Best practices for character sets

CharsampleYou may not understand every language, but that doesn’t mean your applications can’t. Regardless of your customer’s language choice, your application should be able to process, transfer, and store their data. Even if you don’t provide a localized user interface, your application should allow your customer to enter text in their own language and in their own script. For example, my word processor is localized into English, but it allows me to enter text in a variety of scripts and languages.

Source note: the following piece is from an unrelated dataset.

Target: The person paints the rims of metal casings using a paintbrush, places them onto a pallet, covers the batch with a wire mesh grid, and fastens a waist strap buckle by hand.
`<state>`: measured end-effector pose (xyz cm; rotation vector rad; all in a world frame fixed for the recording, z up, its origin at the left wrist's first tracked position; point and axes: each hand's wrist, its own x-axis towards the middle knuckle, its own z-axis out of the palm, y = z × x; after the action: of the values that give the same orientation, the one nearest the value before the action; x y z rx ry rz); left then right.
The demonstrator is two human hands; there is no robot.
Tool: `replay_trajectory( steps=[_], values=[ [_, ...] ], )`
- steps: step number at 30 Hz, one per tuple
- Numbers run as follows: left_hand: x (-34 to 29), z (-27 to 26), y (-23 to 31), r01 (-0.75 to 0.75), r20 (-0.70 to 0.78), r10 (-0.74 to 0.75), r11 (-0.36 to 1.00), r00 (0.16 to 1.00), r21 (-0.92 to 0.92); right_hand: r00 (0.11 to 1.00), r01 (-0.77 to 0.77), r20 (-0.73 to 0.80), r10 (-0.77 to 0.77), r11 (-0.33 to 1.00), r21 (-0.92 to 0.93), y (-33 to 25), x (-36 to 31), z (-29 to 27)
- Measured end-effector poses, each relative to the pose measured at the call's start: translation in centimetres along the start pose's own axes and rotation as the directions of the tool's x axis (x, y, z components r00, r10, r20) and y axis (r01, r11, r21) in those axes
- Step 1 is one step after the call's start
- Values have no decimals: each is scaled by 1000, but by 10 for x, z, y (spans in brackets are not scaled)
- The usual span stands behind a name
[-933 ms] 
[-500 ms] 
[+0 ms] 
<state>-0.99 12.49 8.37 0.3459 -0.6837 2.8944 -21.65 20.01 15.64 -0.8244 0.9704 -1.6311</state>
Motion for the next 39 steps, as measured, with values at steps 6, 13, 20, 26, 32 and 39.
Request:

How is that possible? The most basic requirement for this ability is to use a single character set internally. If you want to handle all scripts, your only choice is the Unicode character set.

Rule #1:
Use Unicode as your character set.

Unicode has several possible encodings, including UTF-32, UTF-16, UTF-16LE, UTF-16BE, and UTF-8. These encodings transform Unicode code points into code units. Code points are the values between 0 and 0x10FFFF, the range of integers that are allocated for character definitions. An encoding transforms code points into code units, which are used to serialize a character for storage or transmission. A single code point becomes 1 or more code units during encoding.

Although all the encodings are well-defined, UTF-8 is the easiest to use primarily because of its code unit size. UTF-8 has 8-bit (byte) code units that are immune to the common memory design issues involving byte ordering. I recommend that you use UTF-8 everywhere possible in your system. You’ll avoid mistakes in determining little endian and big endian layouts with the other encodings.

Rule #2:
Use UTF-8 everywhere possible

OK, so we’ve got the rules for character set and encoding choice. Now you have to implement those rules.

Complex systems typically have many points of failure for textual data loss. Those points are usually hand-off points across systems:
1. File export and import.
2. Outbound and inbound HTTP request data and parameters
3. Database connections and schemas

Each of these deserves its own discussion. Moreover, each has specific implementation details for different products. Unfortunately I can’t cover any of them adequately in this particular post. However, I’ll try to touch on these subjects in a future update. If you have questions about any of them, let me know. I’ll use your suggestions to help me decide which to address first.

For now you have my own best practices for character set choice when creating any system. Good luck!

//John O.

Unicode Characters and Alternative Glyphs

Smiley face

Unicode defines thousands of characters. Some “characters” are surprising, and others are obvious. When I look at the Unicode standard and consider the lengthy debates that occur when deciding upon whether a character should be included, I can imagine the discussion and rationalization that occurs. Deciding on including a character can be difficult.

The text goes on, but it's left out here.